Core Concepts
Wavelet features improve forecasting accuracy across various machine learning models.
Abstract
This article explores the combination of wavelet analysis techniques with machine learning methods for time series forecasting. It investigates the use of Daubechies wavelets with varying numbers of vanishing moments as input features, comparing non-decimated wavelet transform and non-decimated wavelet packet transform. The experiments suggest significant benefits in replacing higher-order lagged features with wavelet features for one-step-forward forecasting. For long-horizon forecasting, modest benefits are observed when using wavelet features with deep learning-based models.

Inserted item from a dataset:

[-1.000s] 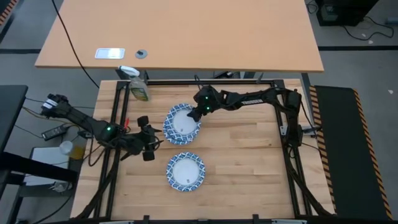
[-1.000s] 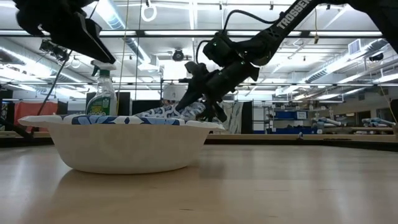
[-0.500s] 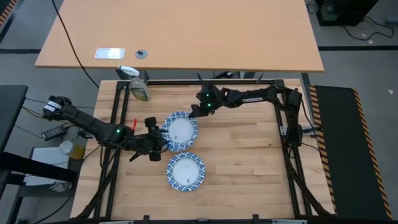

The study highlights the importance of considering wavelet features for improved forecasting accuracy.
Stats
Wavelet numbers selected during cross-validation: 1, 7, 5, 1, 1, 1, 1, 9, 3
Mean SMAPE for one-step-ahead forecasts: Ridge (33.23%), SVR (42.51%), Forest (36.94%), XGBoost (36.15%), MLP (36.49%)
Quotes
"Our experiments suggest significant benefit in replacing higher-order lagged features with wavelet features across all examined non-temporal methods."
"The latter include state-of-the-art transformer-based neural network architectures."
"Using NDWT and NWPT multivariate inputs result in superior forecasts for seven out of nine deep learning models."